GROVE COLLABORATIVE HOLDINGS, INC.

By: ______________________________
Name:
Title:



Acknowledgment, Acceptance and Agreement:
By signing below and returning this Award Notice to Grove Collaborative Holdings, Inc., I hereby accept the Award granted to me and acknowledge and agree to be bound by the terms and conditions of this Award Notice, the Agreement and the Plan.

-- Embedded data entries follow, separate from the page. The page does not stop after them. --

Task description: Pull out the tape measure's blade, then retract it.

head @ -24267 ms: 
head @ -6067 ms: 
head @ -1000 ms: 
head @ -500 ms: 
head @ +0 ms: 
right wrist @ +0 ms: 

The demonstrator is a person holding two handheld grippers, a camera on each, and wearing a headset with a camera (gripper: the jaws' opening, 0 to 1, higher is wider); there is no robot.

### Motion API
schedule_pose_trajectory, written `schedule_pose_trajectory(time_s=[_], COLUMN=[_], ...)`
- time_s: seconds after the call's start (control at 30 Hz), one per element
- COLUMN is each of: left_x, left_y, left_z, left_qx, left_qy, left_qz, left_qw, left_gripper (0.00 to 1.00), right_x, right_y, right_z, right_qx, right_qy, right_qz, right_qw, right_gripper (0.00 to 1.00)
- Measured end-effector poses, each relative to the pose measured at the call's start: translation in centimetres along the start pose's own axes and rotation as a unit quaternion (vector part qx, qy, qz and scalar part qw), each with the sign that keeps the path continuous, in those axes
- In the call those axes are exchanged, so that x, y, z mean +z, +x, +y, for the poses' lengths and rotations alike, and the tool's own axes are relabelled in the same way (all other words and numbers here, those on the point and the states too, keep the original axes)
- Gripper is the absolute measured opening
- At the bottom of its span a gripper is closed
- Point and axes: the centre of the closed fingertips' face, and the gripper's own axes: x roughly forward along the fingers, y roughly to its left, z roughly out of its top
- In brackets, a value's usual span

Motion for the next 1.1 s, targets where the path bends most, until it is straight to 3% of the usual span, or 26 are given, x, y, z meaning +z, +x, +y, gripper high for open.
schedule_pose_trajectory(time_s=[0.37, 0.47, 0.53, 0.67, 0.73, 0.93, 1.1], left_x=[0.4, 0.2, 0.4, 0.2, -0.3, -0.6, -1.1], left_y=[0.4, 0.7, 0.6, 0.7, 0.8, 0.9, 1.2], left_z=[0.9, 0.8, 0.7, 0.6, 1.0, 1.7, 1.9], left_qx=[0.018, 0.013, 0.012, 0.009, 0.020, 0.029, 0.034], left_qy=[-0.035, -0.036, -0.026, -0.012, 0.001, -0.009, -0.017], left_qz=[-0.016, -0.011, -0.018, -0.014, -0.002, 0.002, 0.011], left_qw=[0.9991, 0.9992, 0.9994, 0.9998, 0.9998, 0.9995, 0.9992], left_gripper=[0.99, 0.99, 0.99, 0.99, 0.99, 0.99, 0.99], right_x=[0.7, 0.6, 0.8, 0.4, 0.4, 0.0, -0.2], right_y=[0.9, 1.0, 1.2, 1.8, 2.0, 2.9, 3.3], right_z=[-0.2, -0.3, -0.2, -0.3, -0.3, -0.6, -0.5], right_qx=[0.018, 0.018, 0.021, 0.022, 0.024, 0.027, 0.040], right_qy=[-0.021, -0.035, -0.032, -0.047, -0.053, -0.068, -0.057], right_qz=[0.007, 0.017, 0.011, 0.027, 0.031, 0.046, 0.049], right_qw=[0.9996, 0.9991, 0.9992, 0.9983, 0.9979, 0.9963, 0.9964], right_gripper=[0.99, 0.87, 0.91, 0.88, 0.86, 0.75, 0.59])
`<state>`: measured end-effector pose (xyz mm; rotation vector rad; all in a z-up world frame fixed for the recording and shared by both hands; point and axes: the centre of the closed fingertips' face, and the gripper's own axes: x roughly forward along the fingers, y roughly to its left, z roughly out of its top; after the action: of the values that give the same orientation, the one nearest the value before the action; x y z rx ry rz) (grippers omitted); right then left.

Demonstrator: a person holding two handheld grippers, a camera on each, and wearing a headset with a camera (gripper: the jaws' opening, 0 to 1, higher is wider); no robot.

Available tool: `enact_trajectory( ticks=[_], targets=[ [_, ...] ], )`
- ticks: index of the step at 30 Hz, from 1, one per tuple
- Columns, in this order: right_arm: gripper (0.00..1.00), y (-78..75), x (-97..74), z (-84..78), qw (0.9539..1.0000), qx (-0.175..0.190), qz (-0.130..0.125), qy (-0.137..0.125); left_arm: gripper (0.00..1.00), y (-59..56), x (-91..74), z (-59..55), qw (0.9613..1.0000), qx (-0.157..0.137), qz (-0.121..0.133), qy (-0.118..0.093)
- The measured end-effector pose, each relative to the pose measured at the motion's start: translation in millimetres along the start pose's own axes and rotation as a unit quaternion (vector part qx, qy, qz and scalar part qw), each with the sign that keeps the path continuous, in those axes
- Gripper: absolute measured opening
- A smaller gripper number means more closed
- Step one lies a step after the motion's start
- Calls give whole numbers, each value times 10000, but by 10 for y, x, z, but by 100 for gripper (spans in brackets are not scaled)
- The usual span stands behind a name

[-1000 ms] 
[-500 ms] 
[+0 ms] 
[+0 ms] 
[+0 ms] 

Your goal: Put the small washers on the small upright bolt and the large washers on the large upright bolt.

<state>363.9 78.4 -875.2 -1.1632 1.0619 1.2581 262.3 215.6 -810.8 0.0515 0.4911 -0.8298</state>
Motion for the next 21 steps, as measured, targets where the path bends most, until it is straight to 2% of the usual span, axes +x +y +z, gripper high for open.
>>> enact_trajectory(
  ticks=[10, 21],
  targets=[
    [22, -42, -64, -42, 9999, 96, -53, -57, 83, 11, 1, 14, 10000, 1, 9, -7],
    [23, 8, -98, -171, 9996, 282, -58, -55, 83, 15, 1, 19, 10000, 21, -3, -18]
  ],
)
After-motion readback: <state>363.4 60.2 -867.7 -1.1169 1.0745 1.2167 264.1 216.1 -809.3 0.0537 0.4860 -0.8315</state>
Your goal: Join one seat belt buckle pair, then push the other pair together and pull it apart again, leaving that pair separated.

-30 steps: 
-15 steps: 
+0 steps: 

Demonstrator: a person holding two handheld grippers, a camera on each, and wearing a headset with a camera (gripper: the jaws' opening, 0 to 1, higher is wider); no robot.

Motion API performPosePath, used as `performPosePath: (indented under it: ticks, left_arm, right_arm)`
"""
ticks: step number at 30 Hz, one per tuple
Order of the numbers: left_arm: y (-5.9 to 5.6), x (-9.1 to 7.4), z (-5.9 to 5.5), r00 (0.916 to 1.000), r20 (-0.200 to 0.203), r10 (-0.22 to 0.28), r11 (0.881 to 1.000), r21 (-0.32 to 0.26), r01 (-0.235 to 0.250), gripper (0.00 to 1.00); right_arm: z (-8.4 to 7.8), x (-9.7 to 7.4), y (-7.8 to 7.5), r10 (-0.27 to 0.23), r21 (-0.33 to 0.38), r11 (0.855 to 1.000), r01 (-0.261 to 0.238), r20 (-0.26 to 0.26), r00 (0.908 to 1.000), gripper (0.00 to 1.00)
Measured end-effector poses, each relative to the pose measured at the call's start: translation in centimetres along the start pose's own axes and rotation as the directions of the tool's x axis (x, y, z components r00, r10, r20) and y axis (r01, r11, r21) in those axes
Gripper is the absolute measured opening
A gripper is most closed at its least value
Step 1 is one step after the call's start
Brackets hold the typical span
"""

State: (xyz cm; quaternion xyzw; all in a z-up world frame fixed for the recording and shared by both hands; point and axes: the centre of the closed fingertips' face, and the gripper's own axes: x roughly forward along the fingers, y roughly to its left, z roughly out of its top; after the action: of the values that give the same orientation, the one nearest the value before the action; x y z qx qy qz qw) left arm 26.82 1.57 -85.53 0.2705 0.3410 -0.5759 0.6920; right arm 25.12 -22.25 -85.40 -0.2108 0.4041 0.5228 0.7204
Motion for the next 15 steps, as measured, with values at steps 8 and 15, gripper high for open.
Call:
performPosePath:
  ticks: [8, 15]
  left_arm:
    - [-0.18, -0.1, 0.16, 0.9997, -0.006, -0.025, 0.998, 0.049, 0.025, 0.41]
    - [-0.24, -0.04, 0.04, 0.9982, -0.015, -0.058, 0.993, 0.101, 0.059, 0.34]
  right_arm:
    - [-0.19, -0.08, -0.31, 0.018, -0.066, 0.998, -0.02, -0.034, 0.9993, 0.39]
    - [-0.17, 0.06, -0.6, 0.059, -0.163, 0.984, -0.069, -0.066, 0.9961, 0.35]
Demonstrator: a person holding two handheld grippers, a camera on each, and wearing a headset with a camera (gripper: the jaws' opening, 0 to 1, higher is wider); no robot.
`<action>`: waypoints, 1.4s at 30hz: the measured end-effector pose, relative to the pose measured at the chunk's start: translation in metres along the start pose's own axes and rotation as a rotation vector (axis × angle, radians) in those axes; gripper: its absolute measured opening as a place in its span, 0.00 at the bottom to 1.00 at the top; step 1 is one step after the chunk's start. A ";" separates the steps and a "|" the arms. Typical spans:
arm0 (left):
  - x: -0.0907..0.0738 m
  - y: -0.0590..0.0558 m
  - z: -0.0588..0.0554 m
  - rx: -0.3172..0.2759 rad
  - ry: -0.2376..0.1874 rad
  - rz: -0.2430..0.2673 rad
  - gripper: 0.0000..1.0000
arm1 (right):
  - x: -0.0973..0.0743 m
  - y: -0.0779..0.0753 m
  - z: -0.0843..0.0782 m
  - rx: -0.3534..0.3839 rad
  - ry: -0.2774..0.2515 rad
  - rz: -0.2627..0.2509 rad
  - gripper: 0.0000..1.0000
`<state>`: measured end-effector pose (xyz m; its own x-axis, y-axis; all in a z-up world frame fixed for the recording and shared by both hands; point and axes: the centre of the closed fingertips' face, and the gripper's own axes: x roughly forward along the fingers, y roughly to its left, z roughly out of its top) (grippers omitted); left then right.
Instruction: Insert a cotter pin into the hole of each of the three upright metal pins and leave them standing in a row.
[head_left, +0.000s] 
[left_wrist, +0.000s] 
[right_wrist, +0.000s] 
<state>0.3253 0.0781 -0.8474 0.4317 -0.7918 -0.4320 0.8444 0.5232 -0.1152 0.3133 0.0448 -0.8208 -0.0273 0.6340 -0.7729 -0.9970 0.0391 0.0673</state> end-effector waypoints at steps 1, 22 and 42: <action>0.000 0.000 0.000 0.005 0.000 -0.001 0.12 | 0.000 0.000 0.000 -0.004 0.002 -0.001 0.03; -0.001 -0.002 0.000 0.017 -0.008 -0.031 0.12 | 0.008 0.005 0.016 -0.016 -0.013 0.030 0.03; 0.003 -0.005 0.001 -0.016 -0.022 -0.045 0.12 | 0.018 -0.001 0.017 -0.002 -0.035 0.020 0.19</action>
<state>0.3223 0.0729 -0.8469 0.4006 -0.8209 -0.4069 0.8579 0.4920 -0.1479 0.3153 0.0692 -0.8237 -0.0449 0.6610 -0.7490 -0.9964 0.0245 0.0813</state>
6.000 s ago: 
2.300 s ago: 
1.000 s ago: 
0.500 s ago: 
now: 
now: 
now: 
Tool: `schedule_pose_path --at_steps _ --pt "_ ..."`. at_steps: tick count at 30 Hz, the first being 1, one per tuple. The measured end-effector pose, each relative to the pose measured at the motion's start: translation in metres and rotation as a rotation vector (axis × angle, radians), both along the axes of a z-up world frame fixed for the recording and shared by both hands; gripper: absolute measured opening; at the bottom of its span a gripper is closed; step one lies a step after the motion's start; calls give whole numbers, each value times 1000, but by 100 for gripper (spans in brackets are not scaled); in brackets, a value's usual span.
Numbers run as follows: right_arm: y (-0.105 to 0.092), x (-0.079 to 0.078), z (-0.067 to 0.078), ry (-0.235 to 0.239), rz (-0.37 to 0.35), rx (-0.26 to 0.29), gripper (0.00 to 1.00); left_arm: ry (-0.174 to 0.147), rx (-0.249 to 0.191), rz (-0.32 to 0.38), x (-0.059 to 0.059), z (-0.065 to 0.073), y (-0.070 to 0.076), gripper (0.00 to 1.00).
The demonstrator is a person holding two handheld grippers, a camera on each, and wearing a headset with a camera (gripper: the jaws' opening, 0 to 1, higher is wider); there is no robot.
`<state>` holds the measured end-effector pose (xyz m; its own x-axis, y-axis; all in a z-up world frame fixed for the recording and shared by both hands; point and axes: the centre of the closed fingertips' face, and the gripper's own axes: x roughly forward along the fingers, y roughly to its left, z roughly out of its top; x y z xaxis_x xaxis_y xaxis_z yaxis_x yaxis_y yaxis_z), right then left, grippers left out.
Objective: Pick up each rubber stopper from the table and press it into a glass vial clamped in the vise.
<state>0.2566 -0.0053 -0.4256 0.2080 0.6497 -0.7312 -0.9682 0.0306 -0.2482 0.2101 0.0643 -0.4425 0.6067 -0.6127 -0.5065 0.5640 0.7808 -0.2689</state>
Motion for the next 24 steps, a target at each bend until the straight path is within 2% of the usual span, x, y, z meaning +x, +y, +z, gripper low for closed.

__________________________________ Date: [_____________]
Executive





GROVE COLLABORATIVE HOLDINGS, INC.
2022 EQUITY AND INCENTIVE PLAN

RESTRICTED STOCK UNIT AWARD AGREEMENT

Grove Collaborative, Holdings Inc., a Delaware corporation (the “Company”), hereby grants to the individual (the “Holder”) named in the award notice attached hereto (the “Award Notice”) as of the date set forth in the Award Notice (the “Grant Date”), pursuant to the provisions of the Grove Collaborative Holdings, Inc. 2022 Equity and Incentive Plan (the “Plan”), a restricted stock unit award (the “Award”) with respect to the number of shares of the Company’s Class A Common Stock, par value $0.0001 per share (“Stock”), set forth in the Award Notice, upon and subject to the restrictions, terms and conditions set forth in the Plan and this agreement (the “Agreement”). Capitalized terms not defined herein shall have the meanings specified in the Plan.

1. Award Subject to Acceptance of Agreement. The Award shall be null and void unless the Holder accepts this Agreement by executing the Award Notice in the space provided therefor and returning an original execution copy of the Award Notice to the Company or electronically accepting this Agreement within the Holder’s stock plan account with the Company’s stock plan administrator according to the procedures then in effect.

2. Rights as a Stockholder. The Holder shall not be entitled to any privileges of ownership with respect to the shares of Stock subject to the Award unless and until, and only to the extent, such shares become vested pursuant to Section 3 hereof and the Holder becomes a stockholder of record with respect to such shares. The Award includes a right to dividend equivalents equal to the value of any dividends paid on the Stock for which the dividend record date occurs between the Grant Date and the date the Award is settled or forfeited. Subject to vesting, each dividend equivalent entitles the Holder to receive the equivalent cash value of any such dividends paid on the number of shares of Stock underlying the Award that are outstanding during such period. Dividend equivalents will be accrued (without interest) and will be subject to the same conditions as the shares of Stock to which they are attributable, including, without limitation, the vesting conditions, the provisions governing the time and form of settlement of the Award.
3. Restriction Period and Vesting.

3.1. Service-Based Vesting Condition. Except as otherwise provided in this Section 3, the Award shall vest in accordance with the vesting schedule set forth in the Award Notice. The period of time prior to the full vesting of the Award shall be referred to herein as the “Restriction Period.”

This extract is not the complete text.